PROMPT — Draw out every line with the word "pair" from the listing below.

EXTRACTED RECORDS —
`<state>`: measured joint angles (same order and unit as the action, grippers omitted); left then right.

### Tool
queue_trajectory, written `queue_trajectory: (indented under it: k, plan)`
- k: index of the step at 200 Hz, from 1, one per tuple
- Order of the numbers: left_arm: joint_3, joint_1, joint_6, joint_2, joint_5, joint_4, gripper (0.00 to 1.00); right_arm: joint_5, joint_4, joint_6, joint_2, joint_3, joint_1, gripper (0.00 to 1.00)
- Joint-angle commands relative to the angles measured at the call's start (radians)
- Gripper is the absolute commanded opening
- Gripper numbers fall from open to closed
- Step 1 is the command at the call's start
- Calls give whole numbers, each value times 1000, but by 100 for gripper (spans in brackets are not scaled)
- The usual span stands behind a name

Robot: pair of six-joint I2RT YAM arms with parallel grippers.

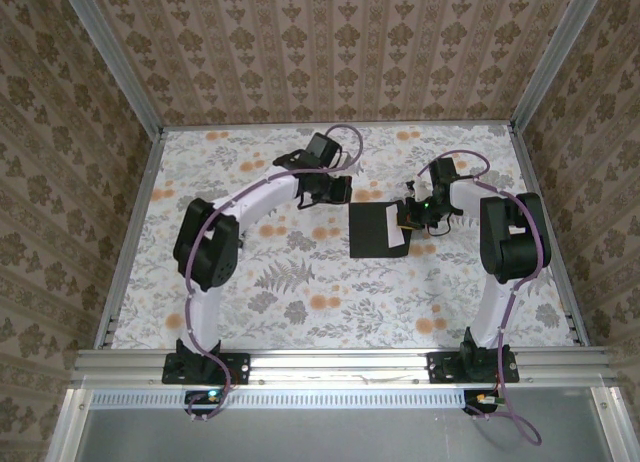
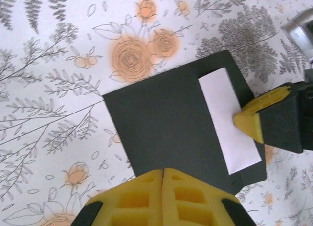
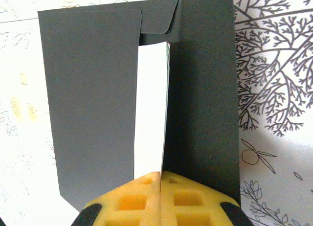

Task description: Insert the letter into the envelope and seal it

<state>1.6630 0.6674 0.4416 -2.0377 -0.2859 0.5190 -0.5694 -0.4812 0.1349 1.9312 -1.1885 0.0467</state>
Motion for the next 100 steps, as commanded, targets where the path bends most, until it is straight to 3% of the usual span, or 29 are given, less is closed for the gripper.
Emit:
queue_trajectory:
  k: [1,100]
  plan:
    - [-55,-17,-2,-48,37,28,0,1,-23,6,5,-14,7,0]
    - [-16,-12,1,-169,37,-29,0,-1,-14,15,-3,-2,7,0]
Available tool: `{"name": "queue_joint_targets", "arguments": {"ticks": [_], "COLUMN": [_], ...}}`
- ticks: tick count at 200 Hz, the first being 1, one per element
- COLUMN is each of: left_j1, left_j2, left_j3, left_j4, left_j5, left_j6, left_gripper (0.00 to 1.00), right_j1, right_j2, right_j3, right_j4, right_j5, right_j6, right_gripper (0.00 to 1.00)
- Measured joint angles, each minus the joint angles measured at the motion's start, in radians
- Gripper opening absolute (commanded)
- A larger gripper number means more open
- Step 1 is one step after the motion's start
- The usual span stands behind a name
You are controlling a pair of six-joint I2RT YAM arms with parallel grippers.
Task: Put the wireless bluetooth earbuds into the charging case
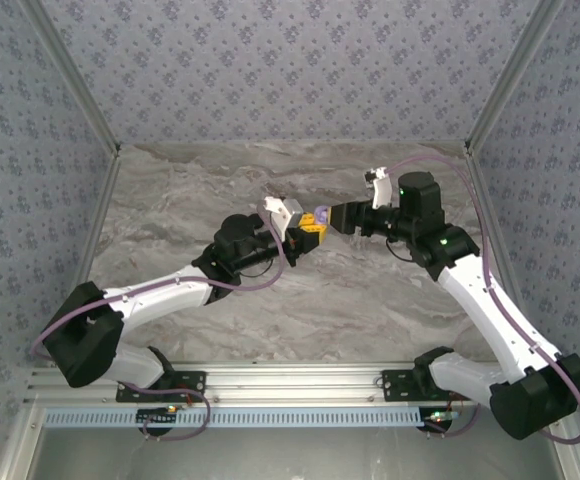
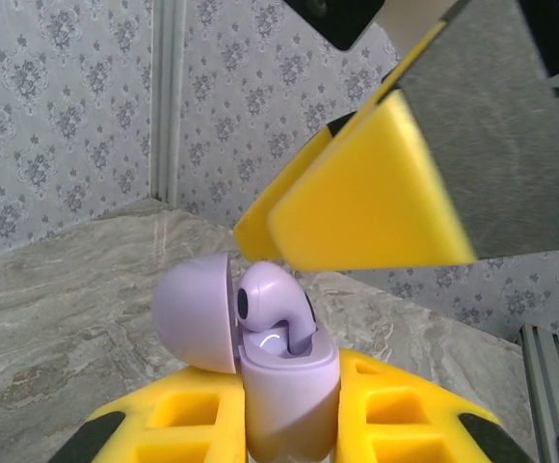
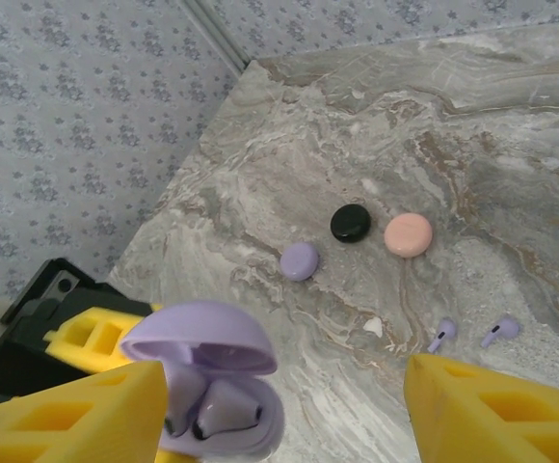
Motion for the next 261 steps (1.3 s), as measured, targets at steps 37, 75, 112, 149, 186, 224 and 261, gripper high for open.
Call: {"name": "queue_joint_targets", "arguments": {"ticks": [37,75,112,149,186,224,261], "left_j1": [0.0,0.0,0.0,0.0,0.0,0.0,0.0], "left_j2": [-0.01,-0.011,-0.012,-0.012,-0.017,-0.031,-0.036], "left_j3": [0.0,0.0,-0.001,-0.003,-0.01,-0.012,-0.012], "left_j4": [0.0,0.0,0.0,0.0,0.001,0.003,0.005], "left_j5": [0.004,0.004,0.007,0.006,0.006,0.009,0.049], "left_j6": [0.002,0.002,0.002,0.002,0.002,0.002,0.002], "left_gripper": [0.0,0.0,0.0,0.0,0.0,0.0,0.0], "right_j1": [-0.005,-0.005,-0.004,-0.003,-0.016,-0.091,-0.1], "right_j2": [0.01,0.017,0.028,0.038,0.031,-0.025,-0.032], "right_j3": [0.006,0.006,0.006,0.006,0.006,-0.054,-0.109], "right_j4": [-0.003,-0.005,0.0,0.01,0.011,0.104,0.228], "right_j5": [0.005,-0.002,-0.021,-0.035,-0.047,-0.152,-0.272], "right_j6": [0.0,0.0,0.0,0.0,-0.006,0.043,0.119], "right_gripper": [0.68,0.68,0.68,0.68,0.76,0.97,1.0]}}
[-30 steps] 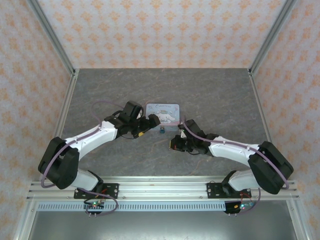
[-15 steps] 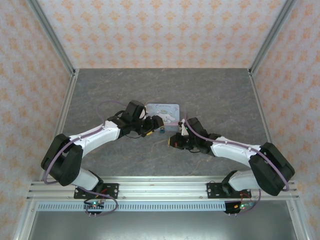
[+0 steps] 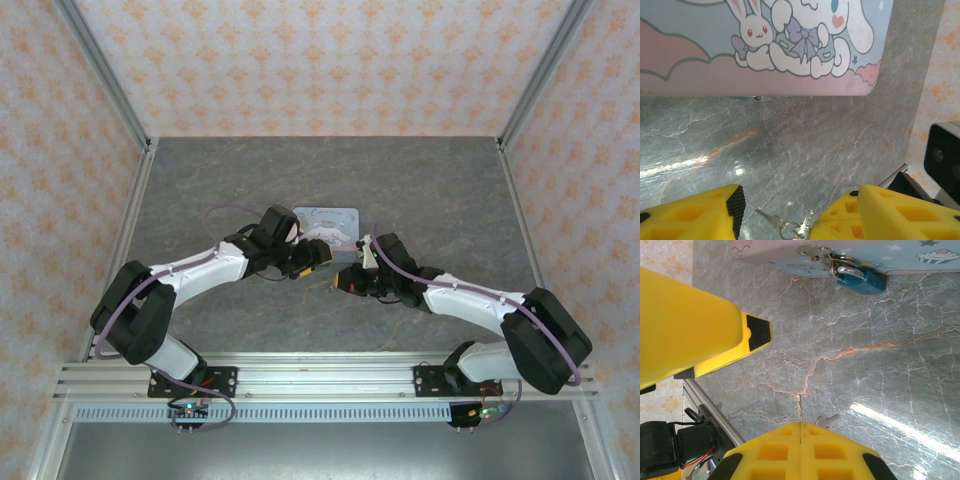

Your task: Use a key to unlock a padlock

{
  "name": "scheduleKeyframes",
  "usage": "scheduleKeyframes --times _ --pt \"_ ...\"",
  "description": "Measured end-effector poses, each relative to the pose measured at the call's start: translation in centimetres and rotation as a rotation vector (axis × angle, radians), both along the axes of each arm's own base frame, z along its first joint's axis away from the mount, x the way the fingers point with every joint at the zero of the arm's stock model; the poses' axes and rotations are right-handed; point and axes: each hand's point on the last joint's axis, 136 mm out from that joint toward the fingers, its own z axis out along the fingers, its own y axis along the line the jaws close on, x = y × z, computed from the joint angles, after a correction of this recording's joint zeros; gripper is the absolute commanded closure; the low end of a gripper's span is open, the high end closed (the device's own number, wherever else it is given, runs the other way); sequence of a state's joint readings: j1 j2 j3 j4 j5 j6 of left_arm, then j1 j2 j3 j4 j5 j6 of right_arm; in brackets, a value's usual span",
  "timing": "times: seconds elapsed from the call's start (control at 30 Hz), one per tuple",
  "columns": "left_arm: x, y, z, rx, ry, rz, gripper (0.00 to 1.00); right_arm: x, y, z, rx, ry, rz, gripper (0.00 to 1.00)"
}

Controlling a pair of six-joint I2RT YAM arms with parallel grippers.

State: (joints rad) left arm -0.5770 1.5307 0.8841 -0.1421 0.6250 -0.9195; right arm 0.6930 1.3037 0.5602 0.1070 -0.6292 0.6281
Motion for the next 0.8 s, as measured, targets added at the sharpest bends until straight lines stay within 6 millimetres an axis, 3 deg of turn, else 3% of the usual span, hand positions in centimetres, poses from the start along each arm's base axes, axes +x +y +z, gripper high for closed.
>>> scheduleKeyframes --times 0.47,0.8 --pt "-0.2 -1.7 -0.2 0.002 0.002 -0.038 0.46 0.2 0.2 0.5 0.011 -0.013 0.0 1.0" --pt "-0.4 -1.8 -1.2 0.015 0.028 -0.039 0.55 0.3 0.3 1.0 0.021 -0.025 0.0 1.0"
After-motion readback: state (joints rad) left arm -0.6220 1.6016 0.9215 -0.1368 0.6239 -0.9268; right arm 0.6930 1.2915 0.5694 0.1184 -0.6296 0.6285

ANSWER SPACE —
Robot: pair of six-joint I2RT YAM arms with parallel grippers.
You are controlling a pair of six-joint I2RT YAM arms with parallel grippers.
Controlling a pair of six-joint I2RT YAM arms with parallel grippers.

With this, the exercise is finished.